¶ … Sistine Modonna and the Swing Paintings
The Swing and the Sistine Madonna are both masterpieces of their era, long lasting in both technical success and celebration of their chosen subjects. Raphael and Fragonard approach their sources with deliberate composition through color, texture, lines and shapes, creating images of powerful resonance. The Sistine Madonna tells the story of great abandonment and celebration of lavish sensuality, while the Sistine Madonna explores the religious underpinnings of the Christian church. However, despite their disparate styles and meanings, they are infused with a circular similarity in both objects, construction, and import.
M. Putscher, in conversation about the work of F.T. Vischer in 1858, notably exclaimed, "What means this period made use of to draw Raphel closer to itself, even by force!"
Conversation about this all-important painting, particularly its artistic dissection, grew with the course of art history, developing from description to explanation. While it remained in its original location until 1754, it was enjoyed with the quiet appreciation of the Piacenza.
While Vasari mentioned it, its role in the world of art was still not prevalent. Its most notable praise came with its transitory arrival to the Dresden Gallery Collection, where viewing was not only more readily experienced but more easily accepted.

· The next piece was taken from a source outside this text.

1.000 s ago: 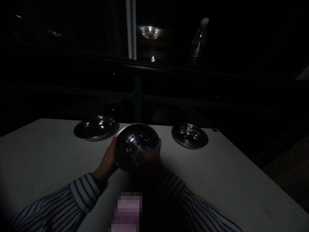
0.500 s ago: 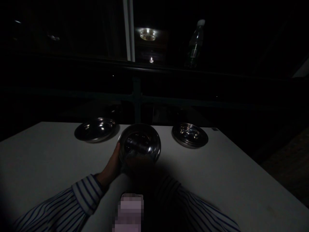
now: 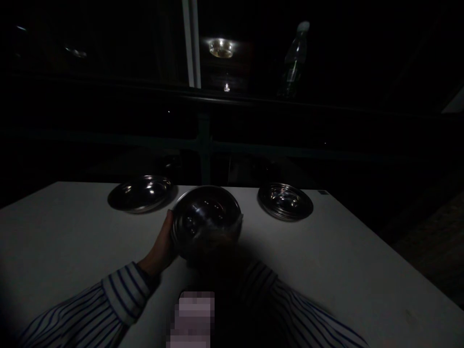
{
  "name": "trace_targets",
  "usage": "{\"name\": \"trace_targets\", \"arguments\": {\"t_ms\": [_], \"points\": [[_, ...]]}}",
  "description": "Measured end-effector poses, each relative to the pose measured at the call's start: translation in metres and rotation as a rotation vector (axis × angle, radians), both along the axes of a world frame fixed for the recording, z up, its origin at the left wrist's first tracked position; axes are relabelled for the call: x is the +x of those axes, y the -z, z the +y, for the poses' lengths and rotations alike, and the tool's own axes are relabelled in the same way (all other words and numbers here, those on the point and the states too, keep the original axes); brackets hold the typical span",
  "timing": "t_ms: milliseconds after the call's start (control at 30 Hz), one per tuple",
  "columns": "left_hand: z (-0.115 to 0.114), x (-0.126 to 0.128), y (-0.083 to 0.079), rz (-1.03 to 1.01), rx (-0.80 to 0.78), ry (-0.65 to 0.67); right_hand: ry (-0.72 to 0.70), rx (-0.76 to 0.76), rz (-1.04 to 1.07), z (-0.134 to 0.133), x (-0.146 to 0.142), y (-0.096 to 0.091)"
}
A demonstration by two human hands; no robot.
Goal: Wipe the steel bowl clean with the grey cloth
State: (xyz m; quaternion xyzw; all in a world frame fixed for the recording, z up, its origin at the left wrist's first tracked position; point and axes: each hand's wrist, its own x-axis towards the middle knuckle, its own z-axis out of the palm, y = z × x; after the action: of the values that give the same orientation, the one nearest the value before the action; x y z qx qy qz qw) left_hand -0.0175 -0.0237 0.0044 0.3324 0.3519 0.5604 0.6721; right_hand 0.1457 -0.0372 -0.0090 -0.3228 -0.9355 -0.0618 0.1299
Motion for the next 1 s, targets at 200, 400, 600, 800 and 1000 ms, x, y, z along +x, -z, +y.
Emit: {"name": "trace_targets", "arguments": {"t_ms": [200,400,600,800,1000], "points": [[0.002,0.0,0.002,-0.006,0.006,-0.04,-0.003,0.055,0.046,-0.008,-0.011,-0.003],[0.0,-0.002,-0.003,0.011,0.026,-0.016,-0.021,-0.02,-0.019,0.001,0.003,0.008],[-0.003,-0.003,-0.008,-0.005,-0.059,0.052,0.04,0.03,0.116,-0.013,-0.017,-0.004],[0.0,-0.002,-0.006,0.03,-0.034,0.005,0.063,-0.097,-0.005,-0.019,-0.007,-0.021],[0.0,-0.004,-0.005,0.006,-0.007,0.06,0.015,0.049,0.118,-0.013,-0.014,-0.001]]}}
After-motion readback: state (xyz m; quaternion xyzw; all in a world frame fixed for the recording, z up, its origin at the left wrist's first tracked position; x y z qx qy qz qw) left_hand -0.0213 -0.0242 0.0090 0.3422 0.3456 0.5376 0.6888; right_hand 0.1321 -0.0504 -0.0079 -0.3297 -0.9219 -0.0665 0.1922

While Leonardo delved into the Madonna of the Goldfinch (Uffizi) and the Madonna of the Meadow (Vienna), abandoning dark mystery for seemingly innocent play and tussle with refined compositional scheme, Raphael was experimenting with the Donni portraits, Baldassara Castiglione (c. 1515, Paris, Louvre), and A Cardinal (c. 1511, Madrid). In influence, Donatello joined Leonardo in Raphel's "sweet style," the tender gracefulness for which he is most known and of which the Vatican frescoes even in the early years made evident. Giovanni Bellini joined ranks, setting the stage for Raphael's masterpiece with an ethos of transcendent proximity, placing the heads of the Virgin and the Child more close than ever before. After a thousand and a half years, the mother and child were approachable, figures readily grasped in their holy figuration by the earliest painter successful in breaching the mortal and celestial divide; Raphael produced the Sistine Madonna.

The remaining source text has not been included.